> WHAT TO PRODUCE
Consider each line of the material below and note whether it holds "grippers". State how many do, and nothing else.

> AVAILABLE DATA
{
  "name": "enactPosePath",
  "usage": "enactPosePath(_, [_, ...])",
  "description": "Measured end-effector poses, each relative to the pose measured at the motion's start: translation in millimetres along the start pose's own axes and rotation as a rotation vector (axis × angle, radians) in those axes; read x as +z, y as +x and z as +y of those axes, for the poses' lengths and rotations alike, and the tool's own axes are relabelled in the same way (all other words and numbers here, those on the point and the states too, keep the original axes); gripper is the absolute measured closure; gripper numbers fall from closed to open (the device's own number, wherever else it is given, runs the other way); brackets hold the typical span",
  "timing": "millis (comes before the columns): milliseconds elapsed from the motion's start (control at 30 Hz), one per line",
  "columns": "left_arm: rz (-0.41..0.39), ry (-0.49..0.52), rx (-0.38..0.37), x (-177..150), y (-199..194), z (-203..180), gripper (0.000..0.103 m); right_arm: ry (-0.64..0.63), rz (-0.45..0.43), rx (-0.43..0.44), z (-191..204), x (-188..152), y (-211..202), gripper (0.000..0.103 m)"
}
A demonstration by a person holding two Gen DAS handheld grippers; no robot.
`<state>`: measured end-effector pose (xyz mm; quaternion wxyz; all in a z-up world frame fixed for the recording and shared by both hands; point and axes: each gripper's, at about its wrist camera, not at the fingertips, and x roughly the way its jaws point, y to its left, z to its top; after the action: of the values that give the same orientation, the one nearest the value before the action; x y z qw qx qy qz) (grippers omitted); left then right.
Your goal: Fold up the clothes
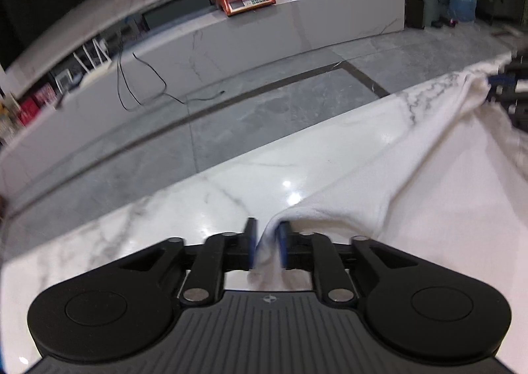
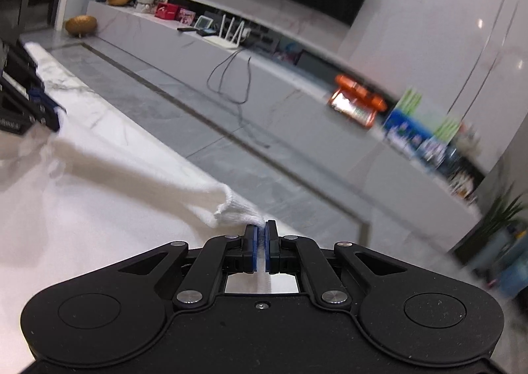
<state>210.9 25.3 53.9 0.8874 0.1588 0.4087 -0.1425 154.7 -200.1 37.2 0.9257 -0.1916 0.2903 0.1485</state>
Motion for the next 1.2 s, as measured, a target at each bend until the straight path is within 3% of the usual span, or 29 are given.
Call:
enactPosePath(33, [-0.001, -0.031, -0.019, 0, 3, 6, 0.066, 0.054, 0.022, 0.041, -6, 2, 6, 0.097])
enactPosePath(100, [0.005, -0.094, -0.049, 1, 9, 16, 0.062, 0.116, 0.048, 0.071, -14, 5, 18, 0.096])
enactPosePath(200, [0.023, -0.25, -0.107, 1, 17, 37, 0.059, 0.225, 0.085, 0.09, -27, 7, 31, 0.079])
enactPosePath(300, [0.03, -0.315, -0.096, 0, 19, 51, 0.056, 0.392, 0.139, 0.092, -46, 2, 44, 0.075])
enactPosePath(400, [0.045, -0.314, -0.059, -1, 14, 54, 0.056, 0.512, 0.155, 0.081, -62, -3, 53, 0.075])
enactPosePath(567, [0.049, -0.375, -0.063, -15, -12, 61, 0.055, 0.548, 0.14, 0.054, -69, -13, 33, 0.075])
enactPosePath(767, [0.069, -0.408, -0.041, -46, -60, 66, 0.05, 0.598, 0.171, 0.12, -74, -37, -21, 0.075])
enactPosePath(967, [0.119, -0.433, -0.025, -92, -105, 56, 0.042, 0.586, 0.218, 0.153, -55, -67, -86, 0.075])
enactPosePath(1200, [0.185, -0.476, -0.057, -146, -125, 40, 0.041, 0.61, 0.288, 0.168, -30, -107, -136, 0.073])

> SOLUTION TO THE EXERCISE
2